Recorded information:
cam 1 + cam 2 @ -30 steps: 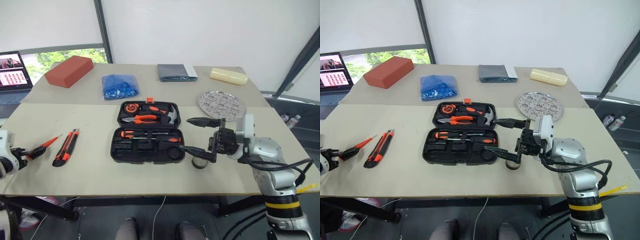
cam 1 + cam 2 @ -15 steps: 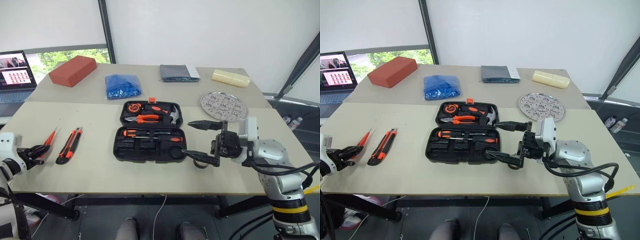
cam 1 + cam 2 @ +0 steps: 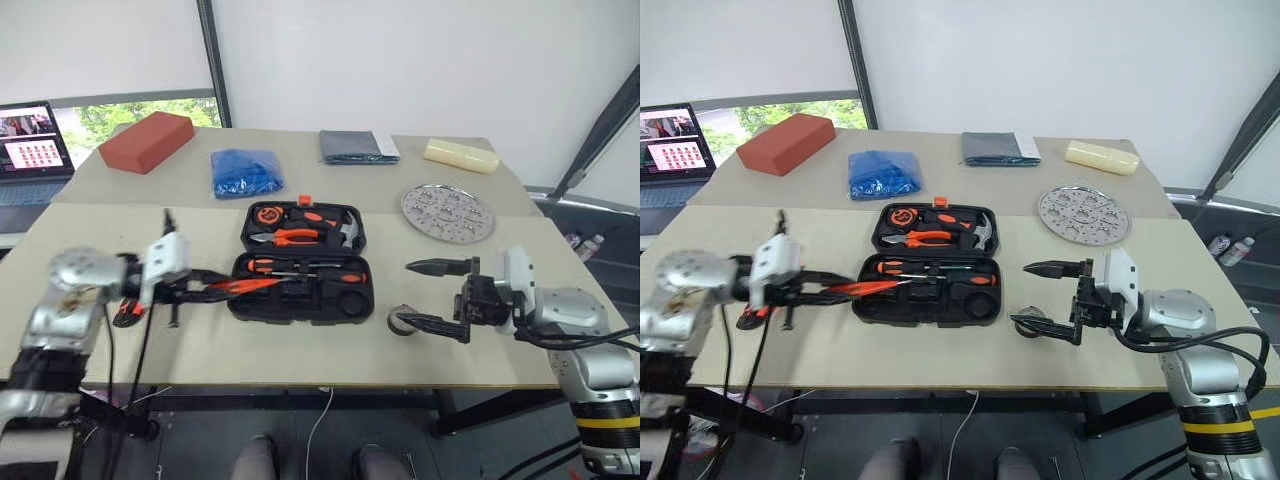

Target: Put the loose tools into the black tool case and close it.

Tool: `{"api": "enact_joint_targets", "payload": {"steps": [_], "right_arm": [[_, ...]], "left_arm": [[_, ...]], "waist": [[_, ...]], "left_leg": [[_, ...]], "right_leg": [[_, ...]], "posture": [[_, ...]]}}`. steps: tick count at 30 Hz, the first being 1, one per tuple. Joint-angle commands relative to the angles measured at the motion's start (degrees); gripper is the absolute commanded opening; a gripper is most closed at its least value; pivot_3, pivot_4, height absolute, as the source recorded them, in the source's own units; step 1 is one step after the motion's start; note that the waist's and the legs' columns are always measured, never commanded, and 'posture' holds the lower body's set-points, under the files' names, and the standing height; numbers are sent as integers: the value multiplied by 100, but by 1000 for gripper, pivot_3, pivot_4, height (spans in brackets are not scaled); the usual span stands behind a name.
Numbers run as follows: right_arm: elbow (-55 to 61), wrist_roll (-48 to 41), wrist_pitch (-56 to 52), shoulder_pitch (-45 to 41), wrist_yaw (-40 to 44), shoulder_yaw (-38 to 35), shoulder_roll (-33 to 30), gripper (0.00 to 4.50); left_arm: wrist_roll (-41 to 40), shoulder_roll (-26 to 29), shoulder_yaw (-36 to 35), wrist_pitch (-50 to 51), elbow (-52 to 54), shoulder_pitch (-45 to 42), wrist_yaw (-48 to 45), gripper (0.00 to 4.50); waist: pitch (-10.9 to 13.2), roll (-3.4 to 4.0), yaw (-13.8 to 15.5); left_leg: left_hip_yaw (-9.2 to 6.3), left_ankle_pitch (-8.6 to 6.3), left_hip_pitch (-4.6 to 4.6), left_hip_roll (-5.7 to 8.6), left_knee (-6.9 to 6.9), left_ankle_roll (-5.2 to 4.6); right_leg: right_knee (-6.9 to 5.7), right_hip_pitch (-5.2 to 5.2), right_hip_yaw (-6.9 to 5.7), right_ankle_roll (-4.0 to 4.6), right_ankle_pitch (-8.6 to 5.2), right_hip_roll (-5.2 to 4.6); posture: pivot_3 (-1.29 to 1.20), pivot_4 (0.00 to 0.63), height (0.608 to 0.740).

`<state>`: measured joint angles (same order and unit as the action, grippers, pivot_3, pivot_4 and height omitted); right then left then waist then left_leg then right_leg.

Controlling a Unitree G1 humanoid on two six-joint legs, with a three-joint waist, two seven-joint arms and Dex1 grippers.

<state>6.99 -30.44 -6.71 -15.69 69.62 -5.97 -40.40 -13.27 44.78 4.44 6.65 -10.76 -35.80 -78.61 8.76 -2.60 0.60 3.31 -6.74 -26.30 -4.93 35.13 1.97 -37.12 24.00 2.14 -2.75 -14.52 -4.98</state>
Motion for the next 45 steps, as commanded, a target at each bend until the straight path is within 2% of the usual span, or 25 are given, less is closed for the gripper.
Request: {"api": "enact_joint_targets", "payload": {"steps": [1,8,20,27,31,33,36,39,43,45], "right_arm": [[240,-71,74,15,-126,-215,-18,4500],[626,-172,-39,318,-405,-452,-71,4500],[1018,-236,-139,692,-709,-643,-71,4500],[989,-235,-132,658,-718,-605,-83,4500],[954,-215,-106,659,-695,-590,-84,4500],[925,-198,-95,662,-696,-581,-74,4500],[917,-192,-108,716,-677,-567,-79,4500],[900,-200,-119,752,-646,-578,-101,4500],[836,-197,-99,771,-607,-614,-117,4500],[821,-187,-90,773,-610,-602,-108,4500]], "left_arm": [[667,-152,567,88,-139,-488,267,479],[1540,-288,1284,-547,-1213,-990,266,479],[2029,-440,1567,-812,-2066,-1286,249,479],[2461,-337,1874,-1340,-2465,-1376,187,479],[2159,-395,1722,-1226,-2678,-1236,-42,479],[1652,-602,1336,-1253,-2828,-1157,-62,1479],[1049,-802,662,-2107,-3251,-1231,14,2401],[355,-990,-39,-2010,-3599,-1407,-80,2401],[23,-1068,-262,-1834,-3554,-1331,-470,2401],[134,-1144,-230,-1890,-3573,-1258,-380,1895]], "waist": [[0,0,-12],[1,0,-16],[0,1,8],[-2,4,-3],[-6,10,-34],[-11,19,-61],[-15,25,-65],[-8,15,-38],[-6,11,-2],[-6,12,12]], "left_leg": [[-1,1,-1,1,3,-2],[0,1,-1,2,-2,-5],[-2,1,0,2,14,-4],[-3,1,3,2,15,-4],[-3,1,7,2,14,-5],[-2,1,11,2,13,-5],[-3,0,10,2,11,-7],[-5,1,-1,3,13,-7],[-5,2,-8,4,18,-8],[-5,2,-6,5,18,-8]], "right_leg": [[1,-1,2,-3,1,1],[2,7,17,-2,3,6],[1,-5,18,-6,6,6],[1,-7,18,-5,6,6],[0,-8,19,-5,6,6],[0,-11,20,-5,6,6],[-1,-9,22,-5,5,7],[-1,-1,21,-4,7,7],[-1,-1,19,-8,9,6],[0,-5,19,-9,9,6]], "posture": [[0,150,740],[0,150,740],[0,150,740],[0,150,740],[0,150,740],[0,150,740],[0,150,740],[0,150,740],[0,150,740],[0,150,740]]}}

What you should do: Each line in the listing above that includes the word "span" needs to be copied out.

Exercise result:
Tool: `{"api": "enact_joint_targets", "payload": {"steps": [_], "right_arm": [[_, ...]], "left_arm": [[_, ...]], "waist": [[_, ...]], "left_leg": [[_, ...]], "right_leg": [[_, ...]], "posture": [[_, ...]]}}`. steps: tick count at 30 Hz, the first being 1, one per tuple. Joint-angle commands relative to the angles measured at the motion's start (degrees); gripper is the absolute commanded opening; a gripper is most closed at its least value; pivot_3, pivot_4, height absolute, as the source recorded them, in the source's own units; step 1 is one step after the motion's start; note that the waist's and the legs' columns are always measured, never commanded, and 'posture' holds the lower body's set-points, under the files' names, and the standing height; numbers are sent as integers: the value multiplied by 100, but by 1000 for gripper, pivot_3, pivot_4, height (spans in brackets are not scaled); the usual span stands behind a name.
Motion for the next 45 steps, as commanded, a target at each bend until the straight path is within 2% of the usual span, or 25 are given, less is closed for the gripper.

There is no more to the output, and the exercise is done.